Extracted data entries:
◇ ◇ ◇ ◇ ◇ ◇ ◇
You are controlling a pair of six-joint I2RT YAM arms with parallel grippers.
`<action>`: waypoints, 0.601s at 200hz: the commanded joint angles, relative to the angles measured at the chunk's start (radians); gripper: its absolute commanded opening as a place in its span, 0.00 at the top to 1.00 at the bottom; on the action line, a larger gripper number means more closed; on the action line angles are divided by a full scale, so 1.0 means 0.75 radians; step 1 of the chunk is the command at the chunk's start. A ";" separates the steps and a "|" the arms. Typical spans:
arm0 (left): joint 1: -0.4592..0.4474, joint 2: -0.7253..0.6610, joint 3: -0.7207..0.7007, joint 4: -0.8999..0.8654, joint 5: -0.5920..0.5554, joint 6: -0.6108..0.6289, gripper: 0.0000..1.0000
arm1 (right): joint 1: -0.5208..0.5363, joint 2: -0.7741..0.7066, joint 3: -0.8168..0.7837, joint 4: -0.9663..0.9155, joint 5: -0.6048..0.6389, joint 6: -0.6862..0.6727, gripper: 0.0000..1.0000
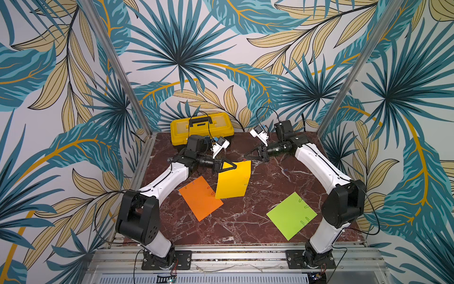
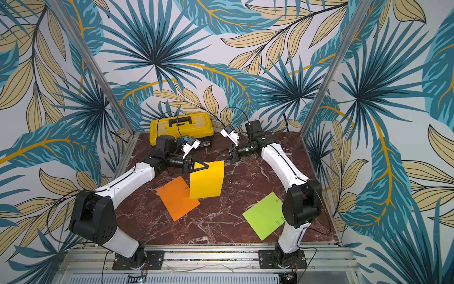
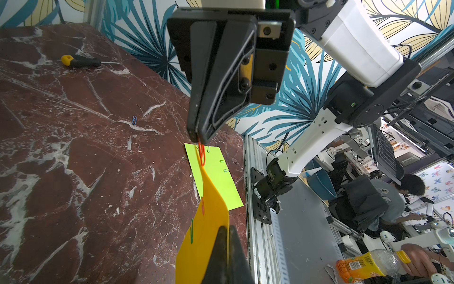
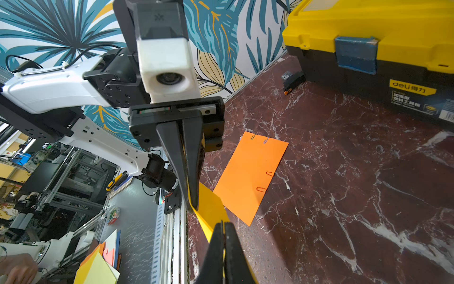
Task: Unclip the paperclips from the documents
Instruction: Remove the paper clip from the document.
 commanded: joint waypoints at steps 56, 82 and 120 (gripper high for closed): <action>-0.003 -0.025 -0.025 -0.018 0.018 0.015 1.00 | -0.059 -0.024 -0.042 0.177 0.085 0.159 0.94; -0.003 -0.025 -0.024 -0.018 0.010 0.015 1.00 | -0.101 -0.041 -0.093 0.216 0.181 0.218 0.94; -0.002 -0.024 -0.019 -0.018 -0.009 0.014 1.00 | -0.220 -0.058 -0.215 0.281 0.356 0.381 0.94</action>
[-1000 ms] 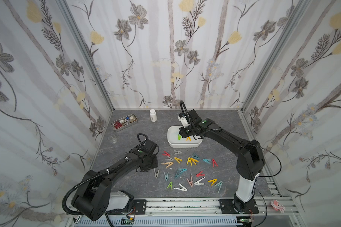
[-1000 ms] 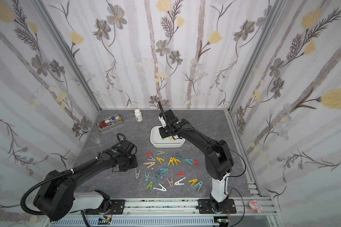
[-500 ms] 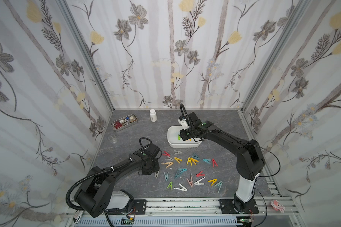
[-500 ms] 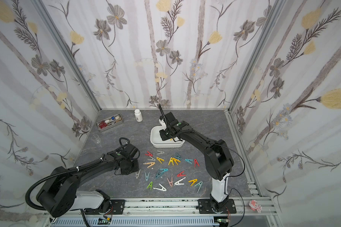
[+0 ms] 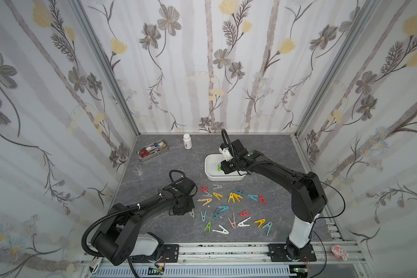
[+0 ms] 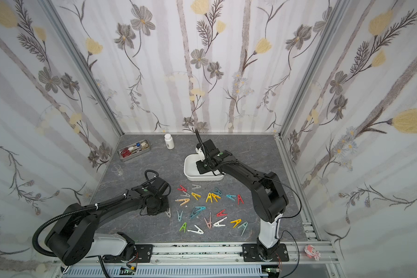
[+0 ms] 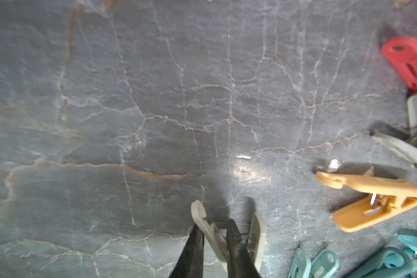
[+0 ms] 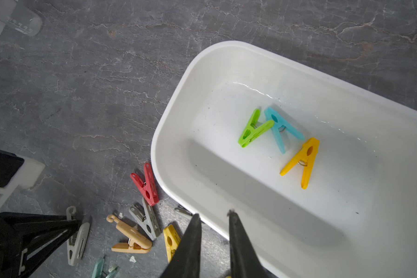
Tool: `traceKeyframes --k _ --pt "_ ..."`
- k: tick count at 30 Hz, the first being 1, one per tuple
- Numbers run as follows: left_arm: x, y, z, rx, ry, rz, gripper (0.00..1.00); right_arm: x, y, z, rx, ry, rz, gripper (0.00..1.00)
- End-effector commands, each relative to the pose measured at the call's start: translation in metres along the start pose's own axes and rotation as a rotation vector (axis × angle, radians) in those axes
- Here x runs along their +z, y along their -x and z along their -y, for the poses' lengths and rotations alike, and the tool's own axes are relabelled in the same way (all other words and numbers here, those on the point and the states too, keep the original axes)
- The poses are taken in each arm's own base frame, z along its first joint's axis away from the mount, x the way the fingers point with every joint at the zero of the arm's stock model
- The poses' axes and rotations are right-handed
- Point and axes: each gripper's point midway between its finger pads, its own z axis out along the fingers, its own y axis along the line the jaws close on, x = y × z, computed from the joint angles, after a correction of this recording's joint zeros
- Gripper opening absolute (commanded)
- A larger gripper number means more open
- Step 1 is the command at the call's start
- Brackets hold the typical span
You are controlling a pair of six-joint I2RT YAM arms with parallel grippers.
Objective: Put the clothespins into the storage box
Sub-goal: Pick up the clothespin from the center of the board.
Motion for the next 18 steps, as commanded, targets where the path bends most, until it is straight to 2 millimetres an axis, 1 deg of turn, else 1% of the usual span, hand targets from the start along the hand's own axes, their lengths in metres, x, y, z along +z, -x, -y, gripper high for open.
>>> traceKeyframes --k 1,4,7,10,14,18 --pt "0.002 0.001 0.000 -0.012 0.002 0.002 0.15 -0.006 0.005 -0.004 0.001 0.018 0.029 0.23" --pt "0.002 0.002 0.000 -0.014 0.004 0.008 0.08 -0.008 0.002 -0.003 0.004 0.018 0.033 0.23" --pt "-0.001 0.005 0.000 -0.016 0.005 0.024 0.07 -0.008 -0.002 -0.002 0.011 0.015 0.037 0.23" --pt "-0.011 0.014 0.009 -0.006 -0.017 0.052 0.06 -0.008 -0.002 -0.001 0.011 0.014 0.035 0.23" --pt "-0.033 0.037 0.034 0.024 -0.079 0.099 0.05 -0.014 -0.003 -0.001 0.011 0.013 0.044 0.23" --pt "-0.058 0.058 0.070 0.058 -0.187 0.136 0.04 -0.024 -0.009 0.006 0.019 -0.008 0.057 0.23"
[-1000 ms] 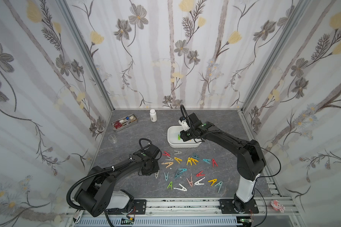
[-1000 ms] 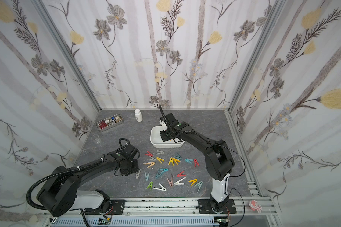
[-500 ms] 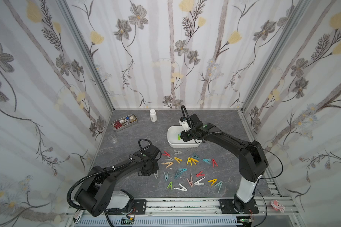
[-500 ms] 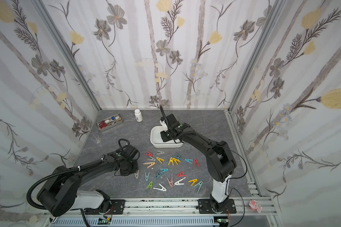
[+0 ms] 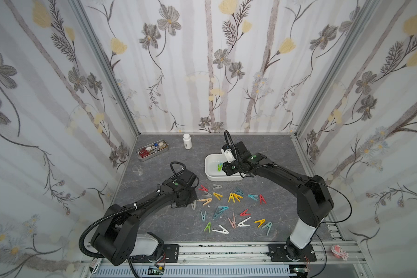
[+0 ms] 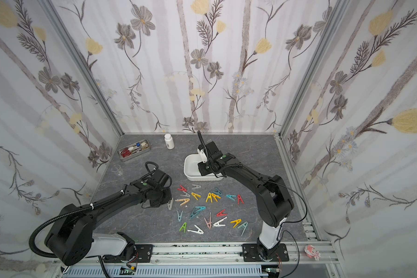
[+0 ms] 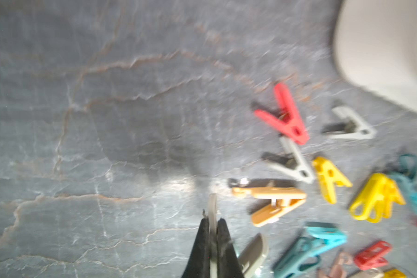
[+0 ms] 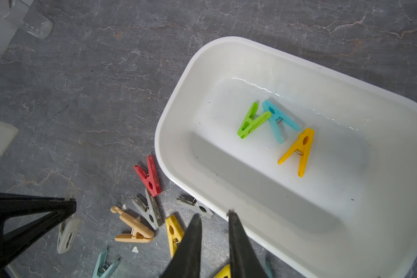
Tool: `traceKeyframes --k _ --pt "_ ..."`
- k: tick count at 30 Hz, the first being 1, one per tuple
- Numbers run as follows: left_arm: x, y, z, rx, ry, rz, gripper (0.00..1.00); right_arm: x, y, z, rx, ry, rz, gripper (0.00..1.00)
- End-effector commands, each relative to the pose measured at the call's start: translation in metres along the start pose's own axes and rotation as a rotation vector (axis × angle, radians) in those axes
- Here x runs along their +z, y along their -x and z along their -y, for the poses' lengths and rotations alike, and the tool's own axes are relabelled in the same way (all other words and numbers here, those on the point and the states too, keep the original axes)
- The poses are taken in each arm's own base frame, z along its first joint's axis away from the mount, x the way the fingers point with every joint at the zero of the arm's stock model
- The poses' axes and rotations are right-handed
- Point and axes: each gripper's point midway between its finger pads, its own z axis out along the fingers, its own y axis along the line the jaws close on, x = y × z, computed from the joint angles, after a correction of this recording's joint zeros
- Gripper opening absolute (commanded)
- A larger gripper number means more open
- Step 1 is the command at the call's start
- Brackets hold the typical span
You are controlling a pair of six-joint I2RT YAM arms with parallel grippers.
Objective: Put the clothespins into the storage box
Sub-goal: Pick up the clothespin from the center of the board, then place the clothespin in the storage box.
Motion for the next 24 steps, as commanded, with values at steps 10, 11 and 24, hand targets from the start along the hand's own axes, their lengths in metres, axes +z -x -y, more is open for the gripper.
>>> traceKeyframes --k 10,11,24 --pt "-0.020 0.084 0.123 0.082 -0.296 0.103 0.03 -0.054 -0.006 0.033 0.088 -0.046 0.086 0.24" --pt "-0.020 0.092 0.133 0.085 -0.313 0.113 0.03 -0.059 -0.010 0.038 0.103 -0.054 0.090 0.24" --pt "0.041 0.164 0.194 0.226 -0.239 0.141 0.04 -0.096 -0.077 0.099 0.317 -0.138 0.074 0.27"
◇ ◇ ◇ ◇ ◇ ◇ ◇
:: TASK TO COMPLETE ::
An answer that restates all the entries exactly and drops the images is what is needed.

:: RESPONSE BOX ::
You are controlling a pair of six-joint I2RT YAM arms with parallel grippers.
`<action>`: waypoints, 0.601s at 200hz: the commanded joint angles, relative to the angles measured at the chunk's start (radians); gripper: its absolute commanded opening as a place in its span, 0.00 at the top to 1.00 at the bottom; on the action line, a larger gripper number means more closed; on the action line angles are divided by a full scale, so 1.0 means 0.75 radians; step 1 of the chunk is the command at the chunk's start. A ";" separates the steps and a "|" the arms. Typical spans:
arm0 (left): joint 1: -0.4592..0.4474, joint 2: -0.7253..0.6610, joint 3: -0.7207..0.7007, joint 4: -0.8999..0.8654, joint 5: -0.5920..0.5554, joint 6: -0.6108..0.6289, gripper: 0.0000..1.0000
arm1 (right): joint 1: -0.5208..0.5363, joint 2: -0.7741..0.7066, joint 3: -0.8168..0.7837, joint 4: -0.9663..0.9155, joint 5: -0.6048..0.6389, joint 6: -0.6862..0.6727, gripper: 0.0000..1.0000
Task: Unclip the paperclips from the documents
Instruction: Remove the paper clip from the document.
 commanded: joint waypoints at steps 56, 82 and 120 (gripper high for closed): <action>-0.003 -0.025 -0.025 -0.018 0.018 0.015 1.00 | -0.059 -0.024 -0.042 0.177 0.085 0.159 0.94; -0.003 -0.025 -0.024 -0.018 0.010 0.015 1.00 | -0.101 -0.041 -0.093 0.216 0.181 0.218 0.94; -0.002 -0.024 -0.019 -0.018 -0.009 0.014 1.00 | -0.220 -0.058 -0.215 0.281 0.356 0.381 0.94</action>
[-1000 ms] 
[-1000 ms] 
[-500 ms] 
[-500 ms] 
[+0 ms] 
[+0 ms] 
[+0 ms] 
[+0 ms] 
Tool: `traceKeyframes --k _ --pt "_ ..."`
- k: tick count at 30 Hz, the first being 1, one per tuple
- Numbers run as follows: left_arm: x, y, z, rx, ry, rz, gripper (0.00..1.00); right_arm: x, y, z, rx, ry, rz, gripper (0.00..1.00)
- End-effector commands, each relative to the pose measured at the call's start: translation in metres along the start pose's own axes and rotation as a rotation vector (axis × angle, radians) in those axes
- Here x runs along their +z, y along their -x and z along their -y, for the poses' lengths and rotations alike, and the tool's own axes are relabelled in the same way (all other words and numbers here, those on the point and the states too, keep the original axes)
- The poses are taken in each arm's own base frame, z along its first joint's axis away from the mount, x the way the fingers point with every joint at the zero of the arm's stock model
- The poses' axes and rotations are right-handed
- Point and axes: each gripper's point midway between its finger pads, its own z axis out along the fingers, its own y axis along the line the jaws close on, x = y × z, computed from the joint angles, after a correction of this recording's joint zeros
- Gripper opening absolute (commanded)
- A larger gripper number means more open
- Step 1 is the command at the call's start
- Brackets hold the typical span
You are controlling a pair of six-joint I2RT YAM arms with parallel grippers.
Objective: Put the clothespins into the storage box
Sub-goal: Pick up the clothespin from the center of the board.
Motion for the next 18 steps, as commanded, targets where the path bends most, until it is straight to 2 millimetres an axis, 1 deg of turn, else 1% of the usual span, hand targets from the start along the hand's own axes, their lengths in metres, x, y, z along +z, -x, -y, gripper high for open.
>>> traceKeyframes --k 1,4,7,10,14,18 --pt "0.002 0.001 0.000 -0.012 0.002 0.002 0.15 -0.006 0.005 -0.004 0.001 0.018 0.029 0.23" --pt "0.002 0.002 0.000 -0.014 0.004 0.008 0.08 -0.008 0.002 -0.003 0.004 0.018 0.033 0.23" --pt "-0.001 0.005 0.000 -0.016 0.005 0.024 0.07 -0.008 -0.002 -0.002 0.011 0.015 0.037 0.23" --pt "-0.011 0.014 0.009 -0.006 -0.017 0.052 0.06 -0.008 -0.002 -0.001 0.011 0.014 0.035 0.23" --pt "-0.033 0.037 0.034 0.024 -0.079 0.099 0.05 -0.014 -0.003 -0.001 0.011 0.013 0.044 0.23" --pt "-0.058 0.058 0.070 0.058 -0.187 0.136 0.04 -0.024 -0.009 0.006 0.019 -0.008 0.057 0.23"
[-1000 ms] 
[-1000 ms] 
[-500 ms] 
[-500 ms] 
[+0 ms] 
[+0 ms] 
[+0 ms] 
[+0 ms] 
Tool: `traceKeyframes --k _ --pt "_ ..."`
- k: tick count at 30 Hz, the first being 1, one per tuple
- Numbers run as follows: left_arm: x, y, z, rx, ry, rz, gripper (0.00..1.00); right_arm: x, y, z, rx, ry, rz, gripper (0.00..1.00)
- End-effector commands, each relative to the pose measured at the call's start: translation in metres along the start pose's own axes and rotation as a rotation vector (axis × angle, radians) in those axes
- Here x runs along their +z, y along their -x and z along their -y, for the poses' lengths and rotations alike, and the tool's own axes are relabelled in the same way (all other words and numbers here, those on the point and the states too, keep the original axes)
- The poses are taken in each arm's own base frame, z along its first joint's axis away from the mount, x the way the fingers point with every joint at the zero of the arm's stock model
- The poses' axes and rotations are right-handed
- Point and axes: each gripper's point midway between its finger pads, its own z axis out along the fingers, its own y axis along the line the jaws close on, x = y × z, computed from the joint angles, after a correction of this recording's joint zeros
- Gripper opening absolute (commanded)
- A larger gripper number means more open
- Step 1 is the command at the call's start
- Brackets hold the typical span
You are controlling a pair of six-joint I2RT YAM arms with parallel grippers.
Objective: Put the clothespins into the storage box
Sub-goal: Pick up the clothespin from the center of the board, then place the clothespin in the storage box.
Motion for the next 24 steps, as commanded, with values at steps 10, 11 and 24, hand targets from the start along the hand's own axes, their lengths in metres, axes +z -x -y, more is open for the gripper.
>>> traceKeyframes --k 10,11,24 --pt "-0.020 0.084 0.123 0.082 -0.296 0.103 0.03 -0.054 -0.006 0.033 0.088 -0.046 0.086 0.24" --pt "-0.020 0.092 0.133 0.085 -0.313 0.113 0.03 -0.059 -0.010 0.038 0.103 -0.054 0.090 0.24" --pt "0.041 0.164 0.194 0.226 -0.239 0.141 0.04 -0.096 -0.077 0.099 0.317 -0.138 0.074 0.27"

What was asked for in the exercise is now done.